Copy nothing before the line containing "left frame post: stayed". Reproduce that line and all that follow, exactly, through the end of the records.

[Records from a dataset]
● ● ●

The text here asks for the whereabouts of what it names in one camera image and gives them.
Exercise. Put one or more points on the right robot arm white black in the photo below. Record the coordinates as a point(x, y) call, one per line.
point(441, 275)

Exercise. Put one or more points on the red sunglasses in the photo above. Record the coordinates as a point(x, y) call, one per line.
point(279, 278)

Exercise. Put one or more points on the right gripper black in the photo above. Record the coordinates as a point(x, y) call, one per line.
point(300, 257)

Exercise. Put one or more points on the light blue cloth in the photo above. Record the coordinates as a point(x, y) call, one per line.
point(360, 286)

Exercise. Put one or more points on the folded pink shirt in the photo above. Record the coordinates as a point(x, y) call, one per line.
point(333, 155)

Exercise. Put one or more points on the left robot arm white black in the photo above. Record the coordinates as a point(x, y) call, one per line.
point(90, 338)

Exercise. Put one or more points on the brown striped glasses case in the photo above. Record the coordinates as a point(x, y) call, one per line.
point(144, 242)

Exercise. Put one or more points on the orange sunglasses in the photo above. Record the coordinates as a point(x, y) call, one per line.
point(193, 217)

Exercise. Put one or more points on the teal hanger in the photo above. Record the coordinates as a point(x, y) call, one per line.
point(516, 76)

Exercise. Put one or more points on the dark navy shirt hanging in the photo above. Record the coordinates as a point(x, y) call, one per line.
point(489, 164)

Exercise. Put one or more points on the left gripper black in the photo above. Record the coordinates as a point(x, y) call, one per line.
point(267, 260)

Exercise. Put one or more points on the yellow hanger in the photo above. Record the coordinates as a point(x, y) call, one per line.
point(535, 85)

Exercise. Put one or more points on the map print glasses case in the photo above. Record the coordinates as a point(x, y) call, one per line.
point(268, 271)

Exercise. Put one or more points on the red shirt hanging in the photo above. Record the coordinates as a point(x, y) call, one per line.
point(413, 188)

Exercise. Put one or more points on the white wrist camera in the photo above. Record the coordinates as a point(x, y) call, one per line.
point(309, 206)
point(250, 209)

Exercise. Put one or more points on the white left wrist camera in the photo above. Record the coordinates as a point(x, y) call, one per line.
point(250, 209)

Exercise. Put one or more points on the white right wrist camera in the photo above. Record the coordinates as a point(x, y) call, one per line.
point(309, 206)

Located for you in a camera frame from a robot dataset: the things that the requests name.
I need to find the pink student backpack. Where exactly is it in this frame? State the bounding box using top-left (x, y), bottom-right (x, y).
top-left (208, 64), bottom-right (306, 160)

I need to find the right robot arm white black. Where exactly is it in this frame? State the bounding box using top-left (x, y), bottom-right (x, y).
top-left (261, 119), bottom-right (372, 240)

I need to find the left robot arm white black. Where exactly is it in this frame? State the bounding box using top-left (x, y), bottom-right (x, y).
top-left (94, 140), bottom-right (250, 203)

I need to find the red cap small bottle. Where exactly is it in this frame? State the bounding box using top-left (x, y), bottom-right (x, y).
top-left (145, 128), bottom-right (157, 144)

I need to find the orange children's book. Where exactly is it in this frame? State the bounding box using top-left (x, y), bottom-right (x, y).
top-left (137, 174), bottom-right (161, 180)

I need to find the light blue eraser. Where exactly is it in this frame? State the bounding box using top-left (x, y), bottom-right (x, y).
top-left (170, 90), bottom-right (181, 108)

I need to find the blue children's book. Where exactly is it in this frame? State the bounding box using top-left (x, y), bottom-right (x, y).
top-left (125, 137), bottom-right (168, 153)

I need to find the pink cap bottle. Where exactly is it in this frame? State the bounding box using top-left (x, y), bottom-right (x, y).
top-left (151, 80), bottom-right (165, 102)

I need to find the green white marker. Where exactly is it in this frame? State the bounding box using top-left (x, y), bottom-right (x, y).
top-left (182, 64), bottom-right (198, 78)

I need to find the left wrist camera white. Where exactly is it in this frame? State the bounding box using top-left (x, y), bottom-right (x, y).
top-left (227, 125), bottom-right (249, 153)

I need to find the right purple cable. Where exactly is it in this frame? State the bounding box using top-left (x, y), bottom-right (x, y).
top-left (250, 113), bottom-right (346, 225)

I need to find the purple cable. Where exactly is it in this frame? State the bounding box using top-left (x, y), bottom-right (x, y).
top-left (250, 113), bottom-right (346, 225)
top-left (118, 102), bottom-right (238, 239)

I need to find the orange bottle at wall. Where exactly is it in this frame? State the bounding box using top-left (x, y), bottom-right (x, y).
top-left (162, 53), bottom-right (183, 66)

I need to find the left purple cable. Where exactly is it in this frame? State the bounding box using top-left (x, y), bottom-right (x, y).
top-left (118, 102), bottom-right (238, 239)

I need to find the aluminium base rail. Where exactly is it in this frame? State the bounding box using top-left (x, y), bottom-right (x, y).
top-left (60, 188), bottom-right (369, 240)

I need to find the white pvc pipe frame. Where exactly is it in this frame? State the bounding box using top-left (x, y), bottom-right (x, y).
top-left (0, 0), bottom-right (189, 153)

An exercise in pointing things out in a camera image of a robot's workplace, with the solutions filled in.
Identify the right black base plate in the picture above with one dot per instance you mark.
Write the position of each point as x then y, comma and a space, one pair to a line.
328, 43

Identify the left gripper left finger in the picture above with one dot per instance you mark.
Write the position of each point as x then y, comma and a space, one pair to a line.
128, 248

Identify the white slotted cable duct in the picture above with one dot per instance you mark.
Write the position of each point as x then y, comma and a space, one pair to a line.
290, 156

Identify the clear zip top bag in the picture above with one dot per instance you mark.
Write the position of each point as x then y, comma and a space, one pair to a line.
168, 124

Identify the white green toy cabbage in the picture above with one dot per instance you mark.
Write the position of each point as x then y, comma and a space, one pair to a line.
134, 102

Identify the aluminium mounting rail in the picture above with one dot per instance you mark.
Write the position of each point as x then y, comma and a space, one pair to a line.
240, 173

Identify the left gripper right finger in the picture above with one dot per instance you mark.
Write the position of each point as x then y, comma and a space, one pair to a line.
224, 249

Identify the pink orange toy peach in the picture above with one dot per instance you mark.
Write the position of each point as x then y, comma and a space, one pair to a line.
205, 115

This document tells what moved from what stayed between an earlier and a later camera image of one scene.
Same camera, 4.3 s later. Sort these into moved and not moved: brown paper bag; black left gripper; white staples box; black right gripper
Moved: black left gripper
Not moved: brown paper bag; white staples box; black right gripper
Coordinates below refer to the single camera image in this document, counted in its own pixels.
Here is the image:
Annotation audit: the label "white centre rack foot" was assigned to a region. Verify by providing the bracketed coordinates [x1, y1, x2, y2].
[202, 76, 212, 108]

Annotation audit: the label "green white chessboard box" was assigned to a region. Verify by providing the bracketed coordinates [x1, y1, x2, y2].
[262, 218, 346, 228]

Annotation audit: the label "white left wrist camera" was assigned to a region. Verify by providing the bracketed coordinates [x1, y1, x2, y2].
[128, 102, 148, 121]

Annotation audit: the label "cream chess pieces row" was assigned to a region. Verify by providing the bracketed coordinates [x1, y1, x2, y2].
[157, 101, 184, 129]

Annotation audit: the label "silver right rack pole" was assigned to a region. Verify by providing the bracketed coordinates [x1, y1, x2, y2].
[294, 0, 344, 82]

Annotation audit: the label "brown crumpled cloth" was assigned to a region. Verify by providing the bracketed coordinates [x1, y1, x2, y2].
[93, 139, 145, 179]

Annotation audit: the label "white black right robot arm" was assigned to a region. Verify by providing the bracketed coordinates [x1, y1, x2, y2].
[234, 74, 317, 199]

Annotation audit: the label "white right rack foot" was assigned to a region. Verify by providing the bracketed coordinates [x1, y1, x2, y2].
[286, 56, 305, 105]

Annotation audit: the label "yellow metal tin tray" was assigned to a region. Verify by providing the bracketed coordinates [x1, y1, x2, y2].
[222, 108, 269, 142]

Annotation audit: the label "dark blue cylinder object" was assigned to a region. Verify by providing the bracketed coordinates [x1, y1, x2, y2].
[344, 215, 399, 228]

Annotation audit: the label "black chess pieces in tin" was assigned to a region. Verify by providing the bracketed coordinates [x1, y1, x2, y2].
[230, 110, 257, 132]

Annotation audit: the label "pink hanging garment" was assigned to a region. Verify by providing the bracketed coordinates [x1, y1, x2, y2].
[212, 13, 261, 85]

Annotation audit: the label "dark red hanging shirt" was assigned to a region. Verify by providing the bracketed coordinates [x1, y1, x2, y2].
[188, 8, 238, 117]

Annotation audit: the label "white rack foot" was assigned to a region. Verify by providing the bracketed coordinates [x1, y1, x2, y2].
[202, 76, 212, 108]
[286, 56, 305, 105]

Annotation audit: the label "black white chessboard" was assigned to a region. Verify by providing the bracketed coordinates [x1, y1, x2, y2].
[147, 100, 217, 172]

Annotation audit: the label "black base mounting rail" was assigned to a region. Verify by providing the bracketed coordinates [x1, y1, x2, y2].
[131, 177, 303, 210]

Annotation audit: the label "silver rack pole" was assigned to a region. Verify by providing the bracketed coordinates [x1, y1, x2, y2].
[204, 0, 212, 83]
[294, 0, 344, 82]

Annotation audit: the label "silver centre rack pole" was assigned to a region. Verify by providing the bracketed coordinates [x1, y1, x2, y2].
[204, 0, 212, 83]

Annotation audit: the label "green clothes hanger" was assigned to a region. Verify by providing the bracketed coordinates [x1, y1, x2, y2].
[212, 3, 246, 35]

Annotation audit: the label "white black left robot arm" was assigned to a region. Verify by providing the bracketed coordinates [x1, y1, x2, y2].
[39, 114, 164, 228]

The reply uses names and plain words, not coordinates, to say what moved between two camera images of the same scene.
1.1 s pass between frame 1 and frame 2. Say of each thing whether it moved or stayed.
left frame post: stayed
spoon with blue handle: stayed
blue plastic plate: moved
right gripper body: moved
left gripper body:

● ● ●

● Written solution:
left frame post: stayed
spoon with blue handle: stayed
blue plastic plate: moved
right gripper body: moved
left gripper body:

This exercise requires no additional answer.